Action item: Print the listing again exactly, leaving nothing out.

Information provided:
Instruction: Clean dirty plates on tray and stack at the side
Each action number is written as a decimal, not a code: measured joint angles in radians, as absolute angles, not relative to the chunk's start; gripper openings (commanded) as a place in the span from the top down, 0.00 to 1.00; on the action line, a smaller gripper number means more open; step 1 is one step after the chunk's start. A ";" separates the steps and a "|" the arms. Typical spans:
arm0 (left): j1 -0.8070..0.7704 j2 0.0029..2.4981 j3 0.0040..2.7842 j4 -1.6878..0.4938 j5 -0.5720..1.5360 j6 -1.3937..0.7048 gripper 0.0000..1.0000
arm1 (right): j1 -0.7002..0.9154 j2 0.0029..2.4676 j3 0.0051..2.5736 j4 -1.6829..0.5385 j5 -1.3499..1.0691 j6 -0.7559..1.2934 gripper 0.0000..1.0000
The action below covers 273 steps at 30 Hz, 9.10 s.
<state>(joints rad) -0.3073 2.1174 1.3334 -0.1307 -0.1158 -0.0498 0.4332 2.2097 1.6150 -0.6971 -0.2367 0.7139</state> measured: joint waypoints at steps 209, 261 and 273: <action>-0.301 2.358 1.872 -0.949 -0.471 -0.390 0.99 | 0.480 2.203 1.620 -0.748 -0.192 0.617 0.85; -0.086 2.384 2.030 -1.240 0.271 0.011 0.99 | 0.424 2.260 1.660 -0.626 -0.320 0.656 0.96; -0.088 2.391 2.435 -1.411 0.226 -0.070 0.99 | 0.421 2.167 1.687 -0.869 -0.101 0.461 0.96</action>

Answer for the task:
Instruction: Clean dirty plates on tray and stack at the side
Each action number is written as a decimal, not a code: measured joint angles in radians, as absolute angles, not relative to the chunk's start; gripper openings (commanded) as a place in the span from the top down, 0.00 to 1.00; on the action line, a smaller gripper number means more open; step 1 is one step after the chunk's start. A ";" separates the steps and a "|" the arms. Typical spans:
arm0 (left): j1 -0.8070..0.7704 j2 0.0029..2.4981 j3 0.0040..2.7842 j4 -1.6878..0.4938 j5 -0.5720..1.5360 j6 -1.3937..0.7048 gripper 0.0000..1.0000
arm1 (right): j1 -0.7002..0.9154 j2 0.0029..2.4676 j3 0.0051..2.5736 j4 -1.6829..0.5385 j5 -1.3499..1.0691 j6 -0.7559..1.2934 gripper 0.0000..1.0000
The action below covers 273 steps at 30 Hz, 9.10 s.
<state>(joints rad) -0.3073 2.1174 1.3334 -0.1307 -0.1158 -0.0498 0.4332 2.2097 1.6150 -0.6971 -0.2367 0.7139</state> measured: joint waypoints at steps 209, 261 and 273: <action>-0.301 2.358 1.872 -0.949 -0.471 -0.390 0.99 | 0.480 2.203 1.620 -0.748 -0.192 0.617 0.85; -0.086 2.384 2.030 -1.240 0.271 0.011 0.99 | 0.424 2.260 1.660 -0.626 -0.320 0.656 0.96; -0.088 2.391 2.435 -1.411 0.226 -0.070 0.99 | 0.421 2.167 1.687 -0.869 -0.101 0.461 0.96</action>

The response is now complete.